The invention also comprises a textile product when made by the said 
machine or method. 
As will be provided, in the case of a machine according to the present 
invention it is not necessary to provide the head with a multiplicity of 
tufting needles since the head, even though provided with a single tufting 
needle, may be moved as required over the backing material.
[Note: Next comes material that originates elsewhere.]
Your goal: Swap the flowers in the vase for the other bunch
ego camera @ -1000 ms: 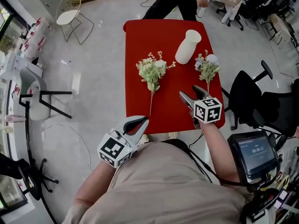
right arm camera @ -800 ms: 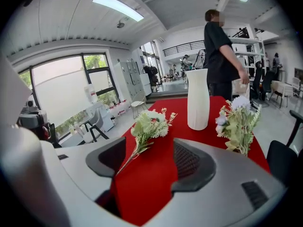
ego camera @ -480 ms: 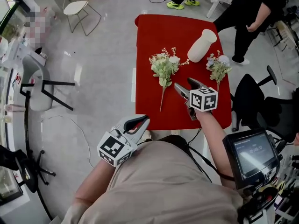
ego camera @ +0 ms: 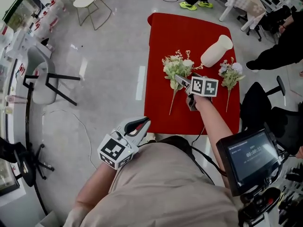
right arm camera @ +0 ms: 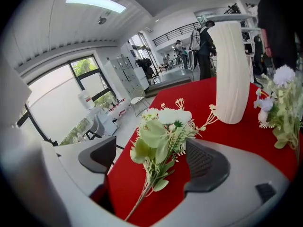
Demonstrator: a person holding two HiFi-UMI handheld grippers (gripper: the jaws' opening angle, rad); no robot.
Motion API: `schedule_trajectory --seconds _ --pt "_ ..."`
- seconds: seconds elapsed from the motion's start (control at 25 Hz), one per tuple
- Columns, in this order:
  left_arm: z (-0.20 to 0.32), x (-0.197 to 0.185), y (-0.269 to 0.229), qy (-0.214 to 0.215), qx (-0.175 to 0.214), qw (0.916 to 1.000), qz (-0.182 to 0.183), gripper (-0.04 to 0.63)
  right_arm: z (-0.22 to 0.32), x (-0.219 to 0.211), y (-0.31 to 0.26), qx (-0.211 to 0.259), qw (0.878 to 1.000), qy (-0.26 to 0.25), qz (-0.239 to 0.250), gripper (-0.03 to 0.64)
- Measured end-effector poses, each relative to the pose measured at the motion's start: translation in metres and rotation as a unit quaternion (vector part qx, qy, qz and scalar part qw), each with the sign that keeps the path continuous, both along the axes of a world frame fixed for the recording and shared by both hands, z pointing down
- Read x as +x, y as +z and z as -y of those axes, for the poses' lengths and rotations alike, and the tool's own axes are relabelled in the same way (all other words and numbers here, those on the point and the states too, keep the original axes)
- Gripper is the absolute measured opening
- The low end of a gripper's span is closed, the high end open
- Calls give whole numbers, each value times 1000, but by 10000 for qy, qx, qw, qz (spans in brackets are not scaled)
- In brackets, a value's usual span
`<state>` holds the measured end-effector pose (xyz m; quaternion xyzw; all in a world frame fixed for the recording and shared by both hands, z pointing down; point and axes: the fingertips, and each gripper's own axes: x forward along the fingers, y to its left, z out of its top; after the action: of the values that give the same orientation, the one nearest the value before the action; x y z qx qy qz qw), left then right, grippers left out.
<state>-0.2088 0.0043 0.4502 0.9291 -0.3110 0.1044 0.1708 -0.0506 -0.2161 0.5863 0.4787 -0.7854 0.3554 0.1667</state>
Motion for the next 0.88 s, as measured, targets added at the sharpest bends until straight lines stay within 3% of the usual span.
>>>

In FIGS. 1A, 1B, 1C there are shown three successive positions of a tufting 
needle 1 of a machine for making a tufted fabric, the tufting needle 1 
being continuously moved horizontally over a stationary base material 2 as 
indicated by an arrow A and being continuously reciprocated vertically 
towards and away from the direction indicated by the arrow B. As will be 
appreciated, if the needle 1 is to pierce the base material 2, it must 
have a sharp vertical edge 3 and an oblique edge 4 leading to a needle tip 
5. When the needle 1 is arranged as shown in FIG. 1A, the vertical edge 3 
is the leading edge and the oblique edge 4 is the trailing edge with the 
result that the needle tip 5 is disposed at the leading edge of the needle 
1. Consequently, when the needle 1 moves in the diection of the arrow B, 
so as to form a fresh loop, there is no danger of the needle tip 5 
engaging the length of yarn 6 which is disposed between the needle 1 and 
the last of the already formed loops 7, such danger being absent since the 
needle tip 5 is in this case disposed forwardly of the length of yarn 6. 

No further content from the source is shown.